## AIM OF THE EXERCISE
Transcribe the data below exactly, but only from the line containing "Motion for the" through its final line, both included.
※
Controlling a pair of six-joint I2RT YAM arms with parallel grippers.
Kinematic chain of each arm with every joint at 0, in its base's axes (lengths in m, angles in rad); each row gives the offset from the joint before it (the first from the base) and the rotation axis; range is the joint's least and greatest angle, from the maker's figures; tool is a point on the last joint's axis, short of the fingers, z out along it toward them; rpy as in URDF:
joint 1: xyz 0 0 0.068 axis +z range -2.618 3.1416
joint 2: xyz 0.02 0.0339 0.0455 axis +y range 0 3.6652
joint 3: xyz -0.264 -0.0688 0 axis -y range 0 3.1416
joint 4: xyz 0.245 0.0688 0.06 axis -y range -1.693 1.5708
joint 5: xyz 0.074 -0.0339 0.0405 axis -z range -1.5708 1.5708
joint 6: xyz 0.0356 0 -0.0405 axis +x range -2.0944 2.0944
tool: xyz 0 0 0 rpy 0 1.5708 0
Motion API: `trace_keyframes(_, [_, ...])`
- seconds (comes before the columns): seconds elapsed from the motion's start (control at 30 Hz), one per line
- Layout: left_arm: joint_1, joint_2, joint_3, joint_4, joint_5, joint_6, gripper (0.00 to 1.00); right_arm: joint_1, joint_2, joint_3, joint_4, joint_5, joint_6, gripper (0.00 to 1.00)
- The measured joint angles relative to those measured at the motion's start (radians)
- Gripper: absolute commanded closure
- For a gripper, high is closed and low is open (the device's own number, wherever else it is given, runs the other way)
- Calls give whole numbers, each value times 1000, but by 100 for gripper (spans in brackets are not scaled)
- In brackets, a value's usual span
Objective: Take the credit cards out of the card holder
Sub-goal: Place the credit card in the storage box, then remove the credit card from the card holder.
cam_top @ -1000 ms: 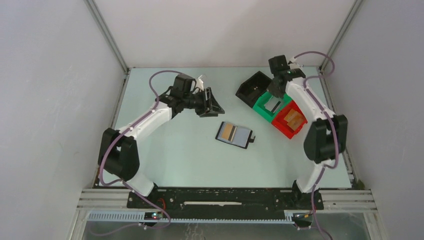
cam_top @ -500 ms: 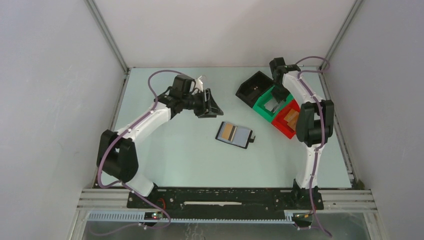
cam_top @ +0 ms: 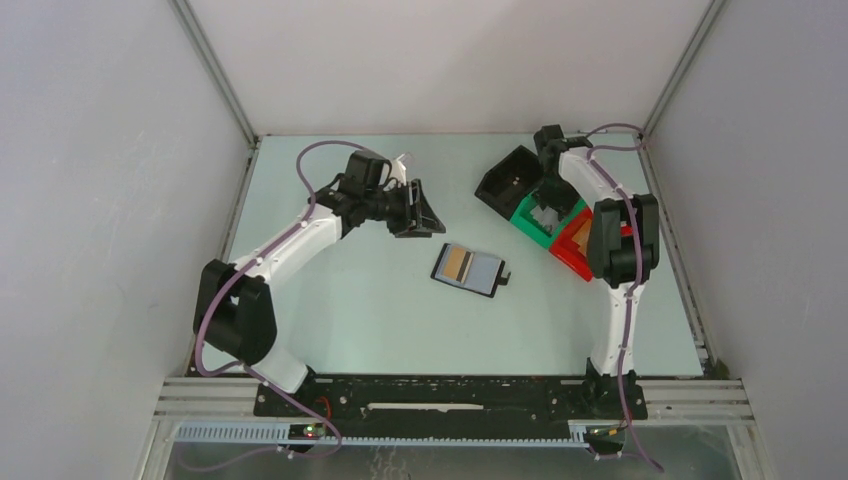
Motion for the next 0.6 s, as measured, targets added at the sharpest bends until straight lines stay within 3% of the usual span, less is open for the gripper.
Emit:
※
## TASK RESPONSE
Motion for the next 0.6 s, as measured, targets added at the sharpest bends until straight lines stay within 3% of the usual span, less is open for the gripper.
Emit:

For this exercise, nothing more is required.